[bug#73664] gnu: libtorrent-rasterbar: Work around hang in test_ssl.

Message ID b318e317dab97a658b90669a49edc79247716c87.1728231109.git.~@wolfsden.cz
State New
Headers
Series [bug#73664] gnu: libtorrent-rasterbar: Work around hang in test_ssl. |

Commit Message

Tomas Volf Oct. 6, 2024, 4:11 p.m. UTC
test_ssl does sometimes hang (at least when executed under faketime).  It is
somewhat unlikely to happen, and (on my machine) required a build with
--rounds=32 to reproduce it.

The workaround is to set somewhat lower timeout of 240s (expected test
duration * 5 rounded up to whole minutes) and retry few times on failure.  In
this way, --rounds=64 finished successfully (on my machine).

At the same time remove the timeout from the other tests, since it is not
necessary (they do not hang), and one of them runs for ~270s (almost half the
original timeout), so it could pose a problem on slow/overloaded machine.

* gnu/packages/bittorrent.scm
(libtorrent-rasterbar)[arguments]<#:phases>['check]: Remote test timeout for
most tests.  Lower the timeout for test_ssl.  Retry test_ssl on failure.

Change-Id: I535c72fec24658a4b2151d2e8794319055c9a278
---
 gnu/packages/bittorrent.scm | 22 ++++++++++------------
 1 file changed, 10 insertions(+), 12 deletions(-)
  

Comments

Maxim Cournoyer Dec. 17, 2024, 1:20 a.m. UTC | #1
Hi Tomas,

Tomas Volf <~@wolfsden.cz> writes:

> test_ssl does sometimes hang (at least when executed under faketime).  It is
> somewhat unlikely to happen, and (on my machine) required a build with
> --rounds=32 to reproduce it.

It'd be nice if upstream was made aware of this problem.  Perhaps they
could come up with a fix for good.

> The workaround is to set somewhat lower timeout of 240s (expected test
> duration * 5 rounded up to whole minutes) and retry few times on failure.  In
> this way, --rounds=64 finished successfully (on my machine).
>
> At the same time remove the timeout from the other tests, since it is not
> necessary (they do not hang), and one of them runs for ~270s (almost half the
> original timeout), so it could pose a problem on slow/overloaded machine.
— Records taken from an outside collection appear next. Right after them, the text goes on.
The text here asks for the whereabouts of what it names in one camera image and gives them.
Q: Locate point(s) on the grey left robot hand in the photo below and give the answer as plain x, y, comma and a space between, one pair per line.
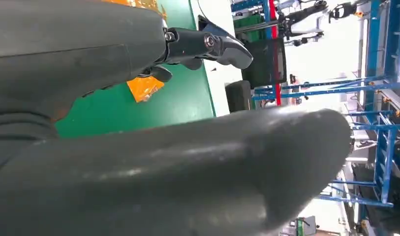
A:
154, 179

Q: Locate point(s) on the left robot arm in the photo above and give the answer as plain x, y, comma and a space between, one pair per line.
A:
17, 130

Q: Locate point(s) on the green table mat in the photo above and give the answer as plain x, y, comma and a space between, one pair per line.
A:
147, 114

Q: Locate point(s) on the yellow plastic sheet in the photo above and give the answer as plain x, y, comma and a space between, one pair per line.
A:
144, 89

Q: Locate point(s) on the long white table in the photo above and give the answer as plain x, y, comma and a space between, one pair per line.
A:
219, 88

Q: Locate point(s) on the red pole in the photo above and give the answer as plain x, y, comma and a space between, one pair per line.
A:
276, 81

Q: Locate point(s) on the black panel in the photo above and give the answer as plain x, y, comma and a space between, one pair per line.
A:
261, 62

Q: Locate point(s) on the green plastic crate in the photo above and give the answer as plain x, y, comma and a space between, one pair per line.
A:
248, 24

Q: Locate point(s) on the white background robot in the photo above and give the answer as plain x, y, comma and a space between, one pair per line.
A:
304, 27

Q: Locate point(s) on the blue metal frame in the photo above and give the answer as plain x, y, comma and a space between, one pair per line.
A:
372, 49

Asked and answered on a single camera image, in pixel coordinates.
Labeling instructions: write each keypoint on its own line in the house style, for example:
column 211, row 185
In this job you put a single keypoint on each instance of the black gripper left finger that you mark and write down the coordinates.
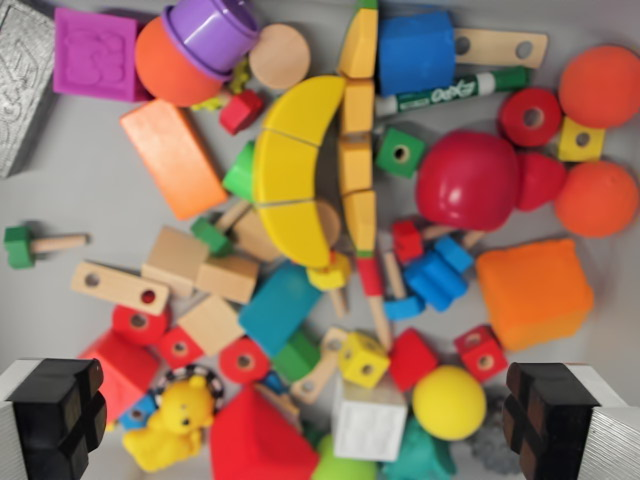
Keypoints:
column 45, row 415

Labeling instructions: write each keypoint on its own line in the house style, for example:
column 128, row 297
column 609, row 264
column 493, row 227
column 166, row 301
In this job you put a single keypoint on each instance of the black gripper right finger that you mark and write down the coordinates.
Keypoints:
column 555, row 415

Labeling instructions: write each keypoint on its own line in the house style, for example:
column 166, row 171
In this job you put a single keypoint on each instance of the grey rubber toy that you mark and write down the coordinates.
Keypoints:
column 492, row 445

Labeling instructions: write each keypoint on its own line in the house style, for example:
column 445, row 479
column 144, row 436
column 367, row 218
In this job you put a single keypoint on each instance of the large red soft block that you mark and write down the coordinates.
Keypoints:
column 125, row 375
column 255, row 440

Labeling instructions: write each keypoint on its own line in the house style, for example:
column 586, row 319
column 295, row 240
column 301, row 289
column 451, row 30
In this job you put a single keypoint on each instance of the small blue piece with hole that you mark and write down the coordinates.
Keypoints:
column 136, row 412

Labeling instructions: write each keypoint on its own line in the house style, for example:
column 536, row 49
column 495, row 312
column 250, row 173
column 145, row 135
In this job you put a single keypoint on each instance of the red wooden cube with holes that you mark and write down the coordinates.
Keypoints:
column 181, row 349
column 481, row 354

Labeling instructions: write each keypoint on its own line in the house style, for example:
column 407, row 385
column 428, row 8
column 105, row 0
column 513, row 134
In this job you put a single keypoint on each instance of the yellow foam ball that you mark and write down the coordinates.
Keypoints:
column 449, row 402

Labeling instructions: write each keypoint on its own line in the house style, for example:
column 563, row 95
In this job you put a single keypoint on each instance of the orange soft cube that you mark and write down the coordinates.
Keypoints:
column 535, row 295

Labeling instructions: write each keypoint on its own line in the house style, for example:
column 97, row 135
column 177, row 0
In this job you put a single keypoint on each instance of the yellow rubber teddy bear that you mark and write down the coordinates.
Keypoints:
column 170, row 430

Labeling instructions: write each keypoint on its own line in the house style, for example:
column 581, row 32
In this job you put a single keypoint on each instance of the red wooden wheel with hole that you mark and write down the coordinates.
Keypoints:
column 137, row 324
column 244, row 361
column 517, row 127

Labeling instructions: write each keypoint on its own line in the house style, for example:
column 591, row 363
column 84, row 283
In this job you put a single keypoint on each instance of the teal rubber toy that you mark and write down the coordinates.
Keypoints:
column 417, row 455

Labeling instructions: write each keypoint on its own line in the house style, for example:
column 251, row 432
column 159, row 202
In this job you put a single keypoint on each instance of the wooden bar with two holes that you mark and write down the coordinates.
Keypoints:
column 320, row 370
column 120, row 288
column 495, row 48

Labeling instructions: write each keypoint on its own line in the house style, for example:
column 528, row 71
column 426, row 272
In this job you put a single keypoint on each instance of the plain red wooden cube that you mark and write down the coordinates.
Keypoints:
column 412, row 360

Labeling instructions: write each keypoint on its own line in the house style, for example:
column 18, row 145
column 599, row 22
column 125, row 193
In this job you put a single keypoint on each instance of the green nut on wooden peg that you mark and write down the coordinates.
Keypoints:
column 20, row 246
column 212, row 237

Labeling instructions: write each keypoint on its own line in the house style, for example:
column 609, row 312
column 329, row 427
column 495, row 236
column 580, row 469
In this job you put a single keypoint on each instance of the blue ridged wooden piece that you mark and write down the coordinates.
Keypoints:
column 437, row 275

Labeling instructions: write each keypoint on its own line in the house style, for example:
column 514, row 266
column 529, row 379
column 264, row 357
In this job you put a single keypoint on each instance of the white embossed cube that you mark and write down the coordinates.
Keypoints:
column 369, row 425

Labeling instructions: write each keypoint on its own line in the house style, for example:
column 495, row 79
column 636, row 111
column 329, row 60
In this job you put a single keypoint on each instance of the natural wooden cube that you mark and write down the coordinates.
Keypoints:
column 227, row 279
column 175, row 255
column 211, row 325

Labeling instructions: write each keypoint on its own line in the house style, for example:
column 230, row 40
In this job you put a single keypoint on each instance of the yellow wooden cube several holes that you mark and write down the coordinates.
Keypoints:
column 364, row 357

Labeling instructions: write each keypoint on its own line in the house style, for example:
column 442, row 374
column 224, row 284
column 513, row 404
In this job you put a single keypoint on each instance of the plain wooden peg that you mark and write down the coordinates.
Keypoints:
column 395, row 277

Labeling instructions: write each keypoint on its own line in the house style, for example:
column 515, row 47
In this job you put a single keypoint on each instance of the green ball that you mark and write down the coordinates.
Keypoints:
column 345, row 462

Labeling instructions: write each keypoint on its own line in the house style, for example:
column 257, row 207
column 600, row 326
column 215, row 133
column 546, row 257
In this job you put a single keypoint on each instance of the orange foam ball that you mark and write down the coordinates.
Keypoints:
column 167, row 75
column 597, row 200
column 602, row 87

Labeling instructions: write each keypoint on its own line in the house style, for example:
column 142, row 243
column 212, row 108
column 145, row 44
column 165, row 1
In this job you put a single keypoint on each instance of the red nut on wooden peg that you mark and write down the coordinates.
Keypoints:
column 407, row 241

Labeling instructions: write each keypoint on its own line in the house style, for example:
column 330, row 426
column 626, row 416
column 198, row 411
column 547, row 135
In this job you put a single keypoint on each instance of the red cylinder on wooden peg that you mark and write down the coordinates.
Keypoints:
column 371, row 277

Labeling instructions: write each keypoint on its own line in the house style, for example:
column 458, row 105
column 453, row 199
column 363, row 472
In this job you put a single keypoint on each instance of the red rounded plastic piece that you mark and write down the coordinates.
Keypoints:
column 540, row 180

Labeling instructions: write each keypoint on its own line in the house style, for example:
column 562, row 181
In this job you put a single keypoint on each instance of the large red plastic apple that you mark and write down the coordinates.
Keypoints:
column 467, row 180

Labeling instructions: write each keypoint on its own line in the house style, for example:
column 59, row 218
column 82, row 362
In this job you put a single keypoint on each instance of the teal wooden block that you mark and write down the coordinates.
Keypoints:
column 280, row 307

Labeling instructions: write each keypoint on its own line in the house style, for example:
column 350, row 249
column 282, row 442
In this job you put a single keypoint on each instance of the green wooden block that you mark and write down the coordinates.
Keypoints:
column 297, row 356

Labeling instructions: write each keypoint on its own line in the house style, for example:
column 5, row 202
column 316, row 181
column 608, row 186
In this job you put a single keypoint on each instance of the yellow nut on wooden peg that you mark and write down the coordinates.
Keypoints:
column 327, row 272

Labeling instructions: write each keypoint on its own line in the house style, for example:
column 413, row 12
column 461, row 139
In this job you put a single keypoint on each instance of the yellow wooden cube one hole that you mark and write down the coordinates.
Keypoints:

This means the tests may take up to 20 minutes, which is a bit too much
to my taste.

[...]

> -                  ;; Note: The test_ssl test times out in the ci.
> -                  ;; Temporarily disable it until that is resolved.
> -                  ;; (invoke "faketime" "2022-10-24"
> -                  ;;         "ctest"
> -                  ;;         "-R" "^test_ssl$"
> -                  ;;         "-j" jobs
> -                  ;;         "--timeout" timeout
> -                  ;;         "--output-on-failure")
> -                  )))))))
> +                  (invoke "faketime" "2022-10-24"
> +                          "ctest"
> +                          "-R" "^test_ssl$"
> +                          "-j" jobs
> +                          ;; test_ssl sometimes hangs (at least when run under
> +                          ;; faketime), therefore set a time limit and retry
> +                          ;; few times on failure.
> +                          "--timeout" "240"
> +                          "--repeat" "until-pass:5"
> +                          "--output-on-failure"))))))))
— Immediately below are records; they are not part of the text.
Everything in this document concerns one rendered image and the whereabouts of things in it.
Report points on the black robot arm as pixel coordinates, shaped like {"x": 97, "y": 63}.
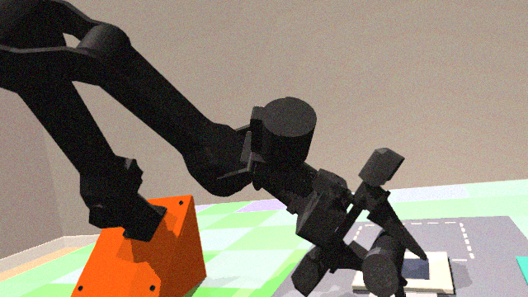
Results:
{"x": 270, "y": 152}

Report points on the white tile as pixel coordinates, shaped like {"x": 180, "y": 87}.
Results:
{"x": 431, "y": 275}

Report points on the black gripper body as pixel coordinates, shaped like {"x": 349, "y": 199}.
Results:
{"x": 379, "y": 168}

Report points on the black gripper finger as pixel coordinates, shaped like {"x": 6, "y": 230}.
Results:
{"x": 352, "y": 258}
{"x": 383, "y": 214}

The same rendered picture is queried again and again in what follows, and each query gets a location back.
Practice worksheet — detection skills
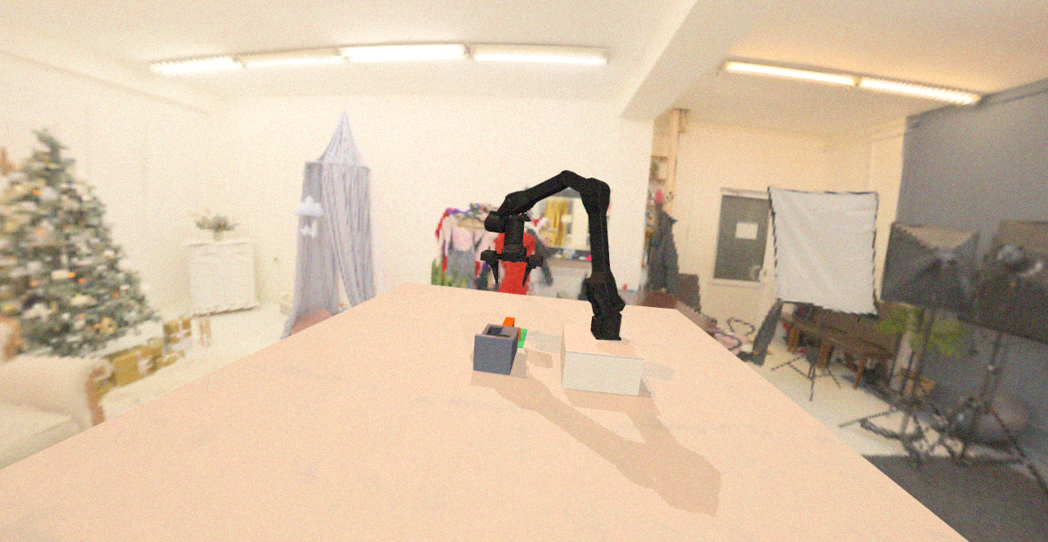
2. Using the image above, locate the orange l-shaped part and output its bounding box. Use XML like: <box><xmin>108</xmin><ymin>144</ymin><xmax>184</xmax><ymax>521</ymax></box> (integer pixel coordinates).
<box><xmin>502</xmin><ymin>317</ymin><xmax>521</xmax><ymax>340</ymax></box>

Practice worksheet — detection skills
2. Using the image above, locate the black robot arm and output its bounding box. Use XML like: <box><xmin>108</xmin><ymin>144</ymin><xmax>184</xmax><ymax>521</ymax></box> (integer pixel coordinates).
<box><xmin>484</xmin><ymin>170</ymin><xmax>626</xmax><ymax>341</ymax></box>

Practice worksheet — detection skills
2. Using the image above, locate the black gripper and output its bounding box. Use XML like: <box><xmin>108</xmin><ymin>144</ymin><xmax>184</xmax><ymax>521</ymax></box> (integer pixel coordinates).
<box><xmin>480</xmin><ymin>234</ymin><xmax>543</xmax><ymax>287</ymax></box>

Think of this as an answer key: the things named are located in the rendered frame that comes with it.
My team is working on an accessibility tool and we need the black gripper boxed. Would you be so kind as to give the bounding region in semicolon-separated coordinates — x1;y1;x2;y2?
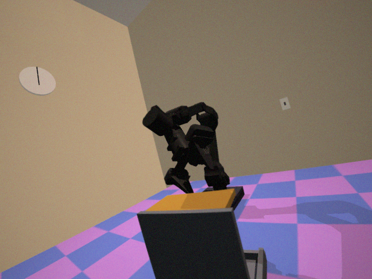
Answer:
164;124;214;194

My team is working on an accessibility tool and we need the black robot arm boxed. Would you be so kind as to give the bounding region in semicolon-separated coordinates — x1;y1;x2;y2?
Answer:
142;102;230;191

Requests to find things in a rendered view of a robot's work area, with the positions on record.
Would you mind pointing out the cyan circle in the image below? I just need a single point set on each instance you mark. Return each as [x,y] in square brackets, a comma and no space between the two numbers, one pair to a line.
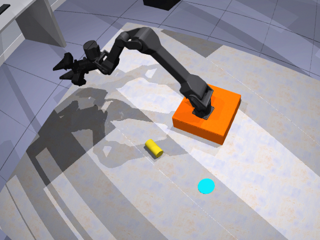
[206,186]

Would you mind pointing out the yellow cylinder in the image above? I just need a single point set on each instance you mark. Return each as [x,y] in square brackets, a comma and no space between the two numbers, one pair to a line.
[154,148]

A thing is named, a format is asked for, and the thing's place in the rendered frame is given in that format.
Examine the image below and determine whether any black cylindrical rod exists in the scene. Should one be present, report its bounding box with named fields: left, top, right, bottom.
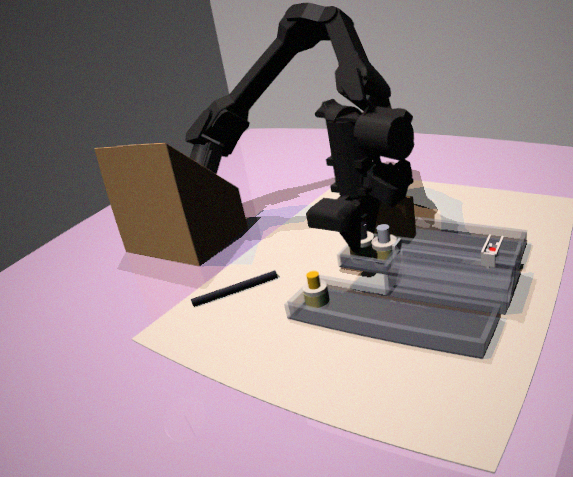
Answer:
left=190, top=270, right=278, bottom=306

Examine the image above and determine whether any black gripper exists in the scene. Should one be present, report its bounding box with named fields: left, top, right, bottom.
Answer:
left=306, top=151, right=381, bottom=253

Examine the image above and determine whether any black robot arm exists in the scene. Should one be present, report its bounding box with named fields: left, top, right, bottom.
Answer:
left=185, top=3, right=415, bottom=207
I think that a test sometimes hang is a good reason to leave it
disabled, report it to upstream, and reference the issue.  The test can
be re-enabled when the issue is resolved and part of a new release.

So in concrete terms, what I'd rather see here is a report of the
problems (requirement on faketime + propension to hang) to upstream, the
and an updated comment cross-referencing it (with the test kept
commented-out/disabled in the mean time).

Does that make sense?
  
Maxim Cournoyer Dec. 17, 2024, 5:08 a.m. UTC | #2
Hello!

Tomas Volf <~@wolfsden.cz> writes:

> test_ssl does sometimes hang (at least when executed under faketime).  It is
> somewhat unlikely to happen, and (on my machine) required a build with
> --rounds=32 to reproduce it.

Also worth adding on top of my previous reply, when trying this out, I
got a failure:

--8<---------------cut here---------------start------------->8---
[...]

MALICIOUS PEER TEST: valid-certificate valid-SNI-hash invalid-bittorrent-hash  port: 35161
set_password_callback
use_certificate_file "../ssl/peer_certificate.pem"
use_private_key_file "../ssl/peer_private_key.pem"
use_tmp_dh_file "../ssl/dhparams.pem"
connecting 127.0.0.1:35161
SNI: e300afcc0aa67a459ec14862a4d0bf930060167a
SSL handshake
bittorrent handshake
00:00:00.010: ses1: [log]  *** peer SSL handshake done [ ip: 127.0.0.1:44976 ec: certificate verify failed (SSL routines) socket: SSL/TCP ]
read bittorrent handshake
00:00:00.010: ses1: [peer_error]  -  peer [ 127.0.0.1:44976 client: Unknown ] peer error [ssl_handshake] [asio.ssl]: certificate verify failed (SSL routines)
--- peer_errors: 6 ssl_disconnects: 6
failed to read bittorrent handshake: sslv3 alert bad certificate (SSL routines)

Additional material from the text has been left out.